Remember Your First Love
Deuteronomy chapter 6 opens with an incredibly important prayer that Moses taught the Israelites. “Hear, O Israel: The Lord our God, the Lord is one. You shall love the Lord your God with all your heart and with all your soul and with all your might” (Deuteronomy 6:4-5, ESV).
Moses had been leading the nation in the wilderness for 40 years by this point. He’d seen the burning bush, then God sent him to the Israelite elders to declare, “The great I Am is here. God is going to move mightily, and your 400 years of captivity and slavery is coming to an end. As soon as I go to Pharaoh and talk to him, I’ll tell him ‘to let my people go.’ God is on the move!”
Can you imagine this man whose heart’s desire was to see the children of Israel set free from bondage, and instead they complained against God? After that, everyone was sent on a decades long trip through the wilderness. If that didn’t make Moses tempted to be cynical about both people and God, I don’t know what would.
The Israelites complained against God and doubted his promises a lot. I don’t know what kind of family you come from, but if you spend a lot of time in a family that is full of doubt and negative talk, that’s going to wear off on you. That’s when you have to do what Moses did.

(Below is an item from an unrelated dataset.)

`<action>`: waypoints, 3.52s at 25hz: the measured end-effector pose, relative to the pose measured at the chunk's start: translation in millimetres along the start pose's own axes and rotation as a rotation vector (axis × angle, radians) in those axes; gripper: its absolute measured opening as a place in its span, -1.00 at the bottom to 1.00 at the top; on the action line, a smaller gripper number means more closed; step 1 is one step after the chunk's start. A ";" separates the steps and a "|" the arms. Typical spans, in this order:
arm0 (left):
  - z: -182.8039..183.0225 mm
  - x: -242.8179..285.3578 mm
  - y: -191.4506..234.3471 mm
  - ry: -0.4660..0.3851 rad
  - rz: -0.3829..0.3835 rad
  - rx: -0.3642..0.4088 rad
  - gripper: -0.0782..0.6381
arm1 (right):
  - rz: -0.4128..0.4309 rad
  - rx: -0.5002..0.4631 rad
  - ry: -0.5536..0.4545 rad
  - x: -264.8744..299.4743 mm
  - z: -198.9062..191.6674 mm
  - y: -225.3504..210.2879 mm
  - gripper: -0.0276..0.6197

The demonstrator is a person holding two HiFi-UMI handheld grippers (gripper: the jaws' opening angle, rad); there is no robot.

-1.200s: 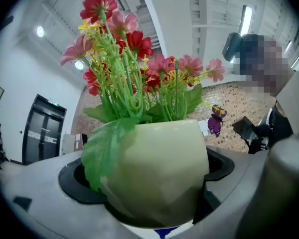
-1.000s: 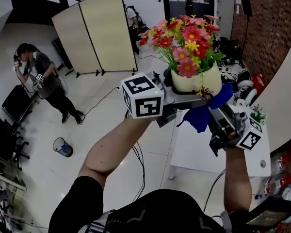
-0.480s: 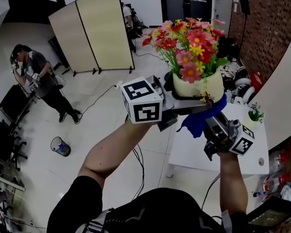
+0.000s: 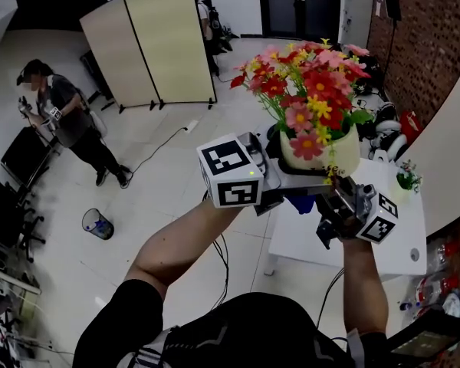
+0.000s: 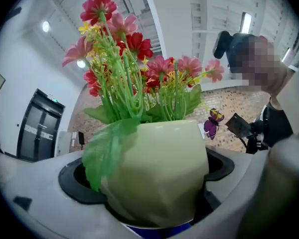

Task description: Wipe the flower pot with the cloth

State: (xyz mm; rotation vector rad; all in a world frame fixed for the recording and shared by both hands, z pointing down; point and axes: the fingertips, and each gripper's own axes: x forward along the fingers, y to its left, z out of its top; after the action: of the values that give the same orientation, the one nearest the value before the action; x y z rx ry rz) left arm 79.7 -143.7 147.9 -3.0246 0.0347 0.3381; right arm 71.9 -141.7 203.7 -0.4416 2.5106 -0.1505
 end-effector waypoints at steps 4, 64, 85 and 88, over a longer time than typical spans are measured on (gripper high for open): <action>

You have to get away from the crowd and get alone with God and pray, “Protect me in that place and in all of the places where I could be filled with these voices of unbelief.”
When we get in this place of closeness with God, away from the cynical voices, our heart will begin to be filled with joy. We must remember who God is in all of his holiness, and then we will remember our love for him. This is part of what Moses is teaching the next generation in this prayer.
When we purposefully remember God’s nature, the faith that remains in us will begin to be built up in our lives, and we will begin to see once again a confidence in the Lord. It’s this confidence that releases the outpouring of God’s blessing.